Nate and my dad installed a new dining room chandelier and moved a ceiling fan into the entry. They tackled the new recessed can and pendant lights in the kitchen. They also moved a dozen granite boulders (ok, maybe not THAT big) from the backyard to the front.

It's a reprieve to have extra testoterone in the house. I'm pretty confident I could help Nate move rocks and complete electrical work, but it's just so nice to not have to. So sorry I don't have before and after photos to show. For some reason we're always in such a hurry to rip out the old that we never remember to take pictures first.

Nate's parents (Nana & Papa), along with his brother, sister-in-law, and nephew (Zach, Carly, and Owen), and his little sister and niece (Mallory and Austen) drove in from Utah. Things 1, 2, and 3 spent a whole day at the hotel swimming pool with Nana and Papa. Ellie was a little concerned as to why Nana was letting those other people (hotel guests) swim at her house.
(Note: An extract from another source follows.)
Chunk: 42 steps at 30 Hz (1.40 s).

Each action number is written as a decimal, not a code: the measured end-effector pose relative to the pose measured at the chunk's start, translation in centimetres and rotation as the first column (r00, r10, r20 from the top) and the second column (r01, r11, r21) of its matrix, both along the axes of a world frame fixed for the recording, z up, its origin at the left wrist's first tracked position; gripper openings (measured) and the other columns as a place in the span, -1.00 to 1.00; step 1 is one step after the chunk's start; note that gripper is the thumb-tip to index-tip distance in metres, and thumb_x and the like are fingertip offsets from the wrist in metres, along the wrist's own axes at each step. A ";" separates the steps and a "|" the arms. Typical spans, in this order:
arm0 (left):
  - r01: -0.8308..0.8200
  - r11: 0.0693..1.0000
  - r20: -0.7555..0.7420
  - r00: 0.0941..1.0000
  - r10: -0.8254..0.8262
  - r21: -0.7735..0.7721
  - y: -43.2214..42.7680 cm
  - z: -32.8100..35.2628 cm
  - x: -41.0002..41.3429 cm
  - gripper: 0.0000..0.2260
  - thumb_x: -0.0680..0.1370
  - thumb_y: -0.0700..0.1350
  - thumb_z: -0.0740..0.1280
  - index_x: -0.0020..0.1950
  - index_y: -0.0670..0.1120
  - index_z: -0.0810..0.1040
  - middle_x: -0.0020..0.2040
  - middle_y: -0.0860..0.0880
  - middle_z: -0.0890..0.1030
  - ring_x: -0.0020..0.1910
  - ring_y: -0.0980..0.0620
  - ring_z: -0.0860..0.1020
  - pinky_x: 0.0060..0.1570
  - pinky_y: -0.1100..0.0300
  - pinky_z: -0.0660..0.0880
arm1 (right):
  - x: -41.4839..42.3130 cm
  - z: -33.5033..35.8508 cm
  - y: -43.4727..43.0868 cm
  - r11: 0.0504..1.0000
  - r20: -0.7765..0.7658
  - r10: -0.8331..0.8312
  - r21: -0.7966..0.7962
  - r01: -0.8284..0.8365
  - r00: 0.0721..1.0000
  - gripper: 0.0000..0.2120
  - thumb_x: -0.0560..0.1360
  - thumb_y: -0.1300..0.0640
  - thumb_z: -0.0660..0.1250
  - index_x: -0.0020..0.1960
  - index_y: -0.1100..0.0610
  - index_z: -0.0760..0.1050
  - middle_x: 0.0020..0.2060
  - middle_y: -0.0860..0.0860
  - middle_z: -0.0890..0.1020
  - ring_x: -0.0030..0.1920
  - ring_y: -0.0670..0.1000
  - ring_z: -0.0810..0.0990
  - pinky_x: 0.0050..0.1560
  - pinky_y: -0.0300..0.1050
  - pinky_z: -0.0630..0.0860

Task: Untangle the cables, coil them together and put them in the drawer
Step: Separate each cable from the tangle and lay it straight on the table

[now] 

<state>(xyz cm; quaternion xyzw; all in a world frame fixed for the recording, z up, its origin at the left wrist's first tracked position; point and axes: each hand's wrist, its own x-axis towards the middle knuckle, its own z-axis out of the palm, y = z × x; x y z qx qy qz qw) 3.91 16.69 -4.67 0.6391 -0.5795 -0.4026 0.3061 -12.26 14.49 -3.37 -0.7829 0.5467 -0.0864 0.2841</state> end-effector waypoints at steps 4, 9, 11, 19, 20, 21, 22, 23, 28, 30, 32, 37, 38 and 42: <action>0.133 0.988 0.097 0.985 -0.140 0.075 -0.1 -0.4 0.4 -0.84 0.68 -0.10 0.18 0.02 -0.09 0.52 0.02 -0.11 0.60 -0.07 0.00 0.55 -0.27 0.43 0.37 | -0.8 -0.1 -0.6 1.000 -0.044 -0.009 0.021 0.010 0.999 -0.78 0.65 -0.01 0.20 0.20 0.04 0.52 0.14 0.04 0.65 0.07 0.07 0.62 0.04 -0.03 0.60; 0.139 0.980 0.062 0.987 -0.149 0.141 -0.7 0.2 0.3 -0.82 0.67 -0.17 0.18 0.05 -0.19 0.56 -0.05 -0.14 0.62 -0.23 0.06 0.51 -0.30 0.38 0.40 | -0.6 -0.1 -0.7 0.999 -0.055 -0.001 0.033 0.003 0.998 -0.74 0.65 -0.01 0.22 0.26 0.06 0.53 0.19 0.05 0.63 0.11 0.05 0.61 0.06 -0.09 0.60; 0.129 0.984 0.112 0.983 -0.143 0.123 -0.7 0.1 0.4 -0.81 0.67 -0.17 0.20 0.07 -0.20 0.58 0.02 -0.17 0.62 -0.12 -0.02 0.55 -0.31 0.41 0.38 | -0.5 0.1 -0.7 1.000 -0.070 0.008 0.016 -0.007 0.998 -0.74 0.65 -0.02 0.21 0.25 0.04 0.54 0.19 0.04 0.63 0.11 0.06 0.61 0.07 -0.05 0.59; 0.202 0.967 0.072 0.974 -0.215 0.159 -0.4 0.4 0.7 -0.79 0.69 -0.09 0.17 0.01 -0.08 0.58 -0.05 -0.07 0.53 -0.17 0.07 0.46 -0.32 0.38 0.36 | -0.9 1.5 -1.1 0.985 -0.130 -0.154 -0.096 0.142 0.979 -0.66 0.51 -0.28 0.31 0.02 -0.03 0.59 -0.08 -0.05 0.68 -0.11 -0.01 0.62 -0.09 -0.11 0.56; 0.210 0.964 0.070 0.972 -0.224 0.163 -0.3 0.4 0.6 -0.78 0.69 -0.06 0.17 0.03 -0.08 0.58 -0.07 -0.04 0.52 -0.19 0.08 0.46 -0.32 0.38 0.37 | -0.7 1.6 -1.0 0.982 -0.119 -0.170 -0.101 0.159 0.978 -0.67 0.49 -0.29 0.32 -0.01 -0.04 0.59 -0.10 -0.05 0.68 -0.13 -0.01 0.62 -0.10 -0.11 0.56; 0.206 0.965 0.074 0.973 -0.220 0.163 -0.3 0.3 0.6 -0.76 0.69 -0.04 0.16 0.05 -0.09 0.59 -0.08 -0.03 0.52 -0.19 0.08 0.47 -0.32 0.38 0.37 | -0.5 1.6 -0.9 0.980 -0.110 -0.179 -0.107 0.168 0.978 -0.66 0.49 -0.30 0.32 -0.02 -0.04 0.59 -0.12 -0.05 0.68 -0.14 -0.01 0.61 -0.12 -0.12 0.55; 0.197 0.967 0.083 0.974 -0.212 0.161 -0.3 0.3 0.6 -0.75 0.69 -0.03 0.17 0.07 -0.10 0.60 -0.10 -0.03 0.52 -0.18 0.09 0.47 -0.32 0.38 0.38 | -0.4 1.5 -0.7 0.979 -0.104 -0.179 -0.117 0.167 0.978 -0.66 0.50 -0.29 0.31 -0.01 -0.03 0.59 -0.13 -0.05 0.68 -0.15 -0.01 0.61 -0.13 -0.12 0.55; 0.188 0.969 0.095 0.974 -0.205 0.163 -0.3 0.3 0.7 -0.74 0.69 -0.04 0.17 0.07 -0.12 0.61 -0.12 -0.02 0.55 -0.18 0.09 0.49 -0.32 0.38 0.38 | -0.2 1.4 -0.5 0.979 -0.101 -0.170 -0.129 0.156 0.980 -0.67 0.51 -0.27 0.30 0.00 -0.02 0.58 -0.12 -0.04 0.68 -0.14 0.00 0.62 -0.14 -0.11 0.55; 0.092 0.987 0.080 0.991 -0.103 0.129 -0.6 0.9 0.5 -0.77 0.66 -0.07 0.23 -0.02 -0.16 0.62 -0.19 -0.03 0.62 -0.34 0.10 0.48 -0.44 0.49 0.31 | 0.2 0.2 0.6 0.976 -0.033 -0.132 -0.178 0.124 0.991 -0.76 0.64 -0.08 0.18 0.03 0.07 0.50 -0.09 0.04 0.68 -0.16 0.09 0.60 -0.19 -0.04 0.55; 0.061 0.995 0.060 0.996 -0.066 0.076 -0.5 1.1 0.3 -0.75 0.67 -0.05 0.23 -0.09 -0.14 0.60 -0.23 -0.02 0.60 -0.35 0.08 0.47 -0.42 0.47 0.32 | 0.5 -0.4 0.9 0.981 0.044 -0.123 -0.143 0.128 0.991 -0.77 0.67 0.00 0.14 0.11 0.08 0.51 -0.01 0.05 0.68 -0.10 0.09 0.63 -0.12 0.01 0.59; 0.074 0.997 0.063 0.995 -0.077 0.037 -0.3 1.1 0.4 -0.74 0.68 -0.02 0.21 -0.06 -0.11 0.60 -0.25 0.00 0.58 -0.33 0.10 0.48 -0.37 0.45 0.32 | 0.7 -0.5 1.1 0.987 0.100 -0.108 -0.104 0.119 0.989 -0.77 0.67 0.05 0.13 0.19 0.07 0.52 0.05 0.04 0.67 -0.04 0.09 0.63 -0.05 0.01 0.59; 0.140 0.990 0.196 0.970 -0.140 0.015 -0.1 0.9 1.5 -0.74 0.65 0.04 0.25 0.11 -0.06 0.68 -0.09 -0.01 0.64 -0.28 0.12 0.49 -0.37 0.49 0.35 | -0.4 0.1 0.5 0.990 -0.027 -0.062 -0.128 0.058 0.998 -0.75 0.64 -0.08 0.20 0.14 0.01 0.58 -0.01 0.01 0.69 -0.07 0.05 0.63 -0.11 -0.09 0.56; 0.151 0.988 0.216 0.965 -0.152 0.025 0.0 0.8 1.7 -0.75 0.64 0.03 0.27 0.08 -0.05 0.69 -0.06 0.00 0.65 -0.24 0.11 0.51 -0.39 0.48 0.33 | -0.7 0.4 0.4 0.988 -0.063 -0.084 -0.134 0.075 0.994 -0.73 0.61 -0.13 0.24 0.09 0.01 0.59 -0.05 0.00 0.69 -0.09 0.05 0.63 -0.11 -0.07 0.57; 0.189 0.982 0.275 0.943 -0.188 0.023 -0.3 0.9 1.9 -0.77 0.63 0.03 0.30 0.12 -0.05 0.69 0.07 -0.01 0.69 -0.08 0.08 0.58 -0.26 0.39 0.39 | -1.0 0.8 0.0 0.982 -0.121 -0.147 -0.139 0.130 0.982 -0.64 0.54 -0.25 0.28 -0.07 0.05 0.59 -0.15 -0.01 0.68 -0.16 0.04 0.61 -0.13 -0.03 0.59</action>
The kids want so badly for closer grandparents that Ellie decided they must have bought a house (a Marriott, no less) and moved to California.

We all made an evening trip to the Sawdust Art Festival in Laguna Beach where Jack and Addy tried their hand at throwing pottery.

Can you tell Jack had more than a little help from the girl at the station? I don't have photos of Addy to post - my camera batteries died and I had to use Zach's camera. Email me copies, Zach!!

The festivities of the weekend culminated in Franklin's blessing. This is the most family members we've ever had present one of our babies' blessings . . . just another one of the benefits of living in southern California.

Poor kid - had to skip naptime and his outfit was giving him a wedgie.